Work to be completed = Find the line containing "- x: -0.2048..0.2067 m" in the material below, then please transcribe it and each line after it exactly, without the pictures.

Given entries =
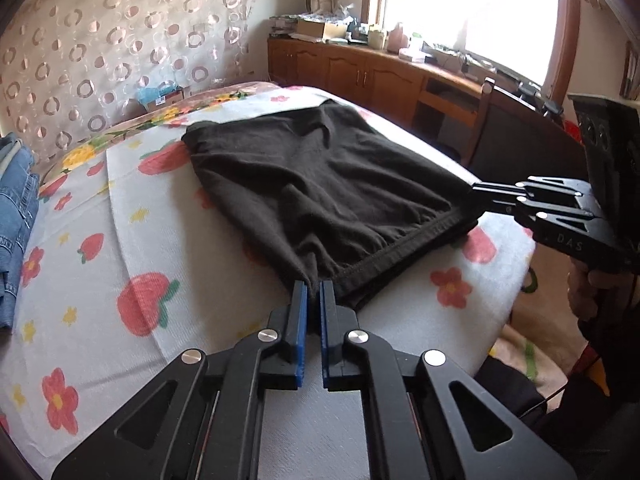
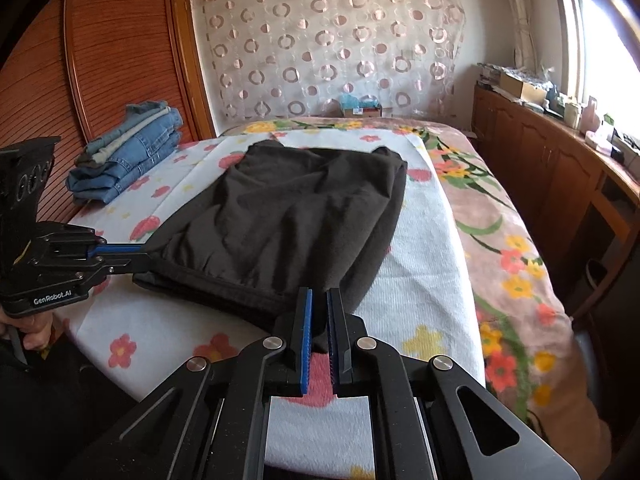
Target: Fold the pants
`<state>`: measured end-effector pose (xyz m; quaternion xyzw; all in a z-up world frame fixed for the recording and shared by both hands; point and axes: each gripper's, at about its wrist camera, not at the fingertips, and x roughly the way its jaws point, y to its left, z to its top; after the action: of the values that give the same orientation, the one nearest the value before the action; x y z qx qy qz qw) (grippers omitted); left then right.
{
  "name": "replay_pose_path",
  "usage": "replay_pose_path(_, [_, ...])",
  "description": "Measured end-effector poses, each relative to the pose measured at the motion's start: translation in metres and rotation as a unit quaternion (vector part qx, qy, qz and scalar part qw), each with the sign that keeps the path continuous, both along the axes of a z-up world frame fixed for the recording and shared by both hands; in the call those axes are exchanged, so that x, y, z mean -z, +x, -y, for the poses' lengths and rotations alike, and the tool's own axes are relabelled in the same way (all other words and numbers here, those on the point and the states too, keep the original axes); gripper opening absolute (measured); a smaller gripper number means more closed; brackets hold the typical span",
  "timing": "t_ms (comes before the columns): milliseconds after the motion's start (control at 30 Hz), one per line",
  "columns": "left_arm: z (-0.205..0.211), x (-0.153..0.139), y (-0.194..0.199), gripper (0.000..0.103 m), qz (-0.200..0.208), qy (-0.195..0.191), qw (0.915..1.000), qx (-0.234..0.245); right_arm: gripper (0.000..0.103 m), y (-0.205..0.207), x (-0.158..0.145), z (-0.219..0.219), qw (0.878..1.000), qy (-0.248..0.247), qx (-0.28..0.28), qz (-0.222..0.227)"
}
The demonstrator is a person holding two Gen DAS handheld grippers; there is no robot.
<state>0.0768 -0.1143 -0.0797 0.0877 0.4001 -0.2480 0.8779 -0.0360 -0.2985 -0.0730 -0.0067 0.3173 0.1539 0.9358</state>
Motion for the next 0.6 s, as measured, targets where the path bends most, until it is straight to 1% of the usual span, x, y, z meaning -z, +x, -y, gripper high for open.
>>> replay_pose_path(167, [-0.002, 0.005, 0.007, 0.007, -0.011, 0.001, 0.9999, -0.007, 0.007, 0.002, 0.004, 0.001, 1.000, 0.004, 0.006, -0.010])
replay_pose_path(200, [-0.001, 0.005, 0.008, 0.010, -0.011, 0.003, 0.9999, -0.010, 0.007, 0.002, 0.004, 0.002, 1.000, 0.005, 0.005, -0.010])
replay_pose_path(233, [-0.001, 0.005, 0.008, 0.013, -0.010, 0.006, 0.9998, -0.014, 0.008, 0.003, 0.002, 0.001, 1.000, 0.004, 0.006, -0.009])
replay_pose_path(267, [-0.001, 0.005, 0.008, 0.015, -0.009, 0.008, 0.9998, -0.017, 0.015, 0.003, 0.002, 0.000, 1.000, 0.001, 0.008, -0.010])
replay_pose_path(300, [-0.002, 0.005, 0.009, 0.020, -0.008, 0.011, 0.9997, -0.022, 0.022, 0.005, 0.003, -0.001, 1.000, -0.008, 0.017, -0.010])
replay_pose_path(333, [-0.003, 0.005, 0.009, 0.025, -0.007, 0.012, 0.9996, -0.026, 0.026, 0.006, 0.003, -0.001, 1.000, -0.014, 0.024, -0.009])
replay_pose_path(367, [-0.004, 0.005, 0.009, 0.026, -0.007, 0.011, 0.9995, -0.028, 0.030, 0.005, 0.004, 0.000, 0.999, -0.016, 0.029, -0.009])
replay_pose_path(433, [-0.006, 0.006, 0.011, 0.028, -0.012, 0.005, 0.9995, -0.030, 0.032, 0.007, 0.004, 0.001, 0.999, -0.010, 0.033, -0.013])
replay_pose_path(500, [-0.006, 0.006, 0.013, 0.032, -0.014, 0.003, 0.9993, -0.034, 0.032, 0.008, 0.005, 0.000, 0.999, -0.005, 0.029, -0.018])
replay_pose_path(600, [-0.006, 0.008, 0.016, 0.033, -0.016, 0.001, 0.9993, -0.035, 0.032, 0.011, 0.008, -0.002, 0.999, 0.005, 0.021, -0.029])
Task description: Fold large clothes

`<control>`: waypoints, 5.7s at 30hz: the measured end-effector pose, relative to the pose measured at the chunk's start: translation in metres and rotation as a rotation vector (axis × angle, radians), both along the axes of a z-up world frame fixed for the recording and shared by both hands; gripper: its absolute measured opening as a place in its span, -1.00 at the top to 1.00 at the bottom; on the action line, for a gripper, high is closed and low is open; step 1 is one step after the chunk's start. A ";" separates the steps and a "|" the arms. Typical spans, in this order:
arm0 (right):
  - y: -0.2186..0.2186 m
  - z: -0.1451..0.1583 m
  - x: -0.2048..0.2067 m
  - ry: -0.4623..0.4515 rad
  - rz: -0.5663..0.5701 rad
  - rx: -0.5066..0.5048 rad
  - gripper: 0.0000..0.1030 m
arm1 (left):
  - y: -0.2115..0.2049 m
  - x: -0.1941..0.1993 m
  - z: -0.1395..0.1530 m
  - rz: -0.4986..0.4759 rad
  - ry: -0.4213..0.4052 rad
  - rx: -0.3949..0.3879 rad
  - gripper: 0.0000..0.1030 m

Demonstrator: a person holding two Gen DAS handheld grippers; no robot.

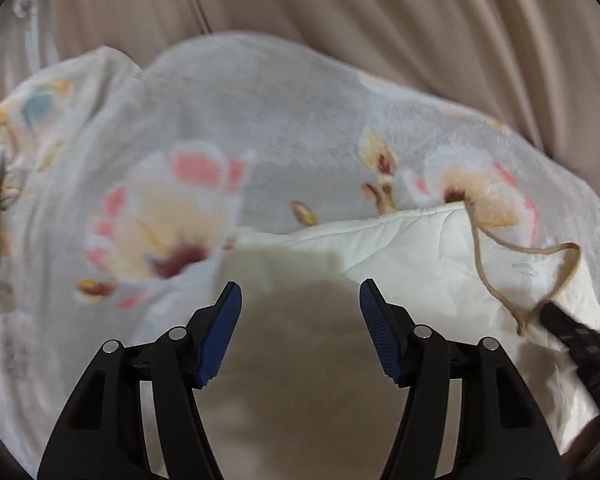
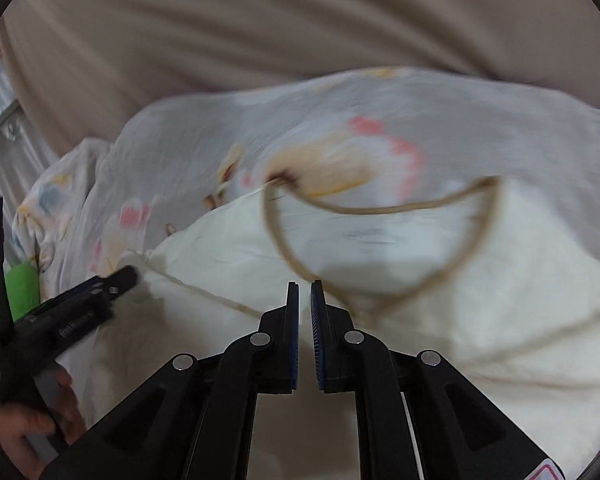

Exercise solution =
  - x: -0.2048..0.2067 m
  - ry: -0.4623..0.4515 rad
  - rz: -0.5663..0.5701 rad
  - rx: -0.5066..0.5048 rad
  - gripper: 0.0000..0.1030 m
arm1 (left):
  - y: -0.2115..0.2049 m
  - x: -0.1941..0.1993 m
  - z: -0.1395..0.1530 m
  - rz: -0.4986..0.4759 rad
  - ry: -0.4213..0.4052 rad
  - rx: -0.3949..0.3879 rad
  - gripper: 0.0000..0.1030 m

Demonstrator: a person holding two Gen DAS handheld grippers; no robot.

That finishes the output for this exercise.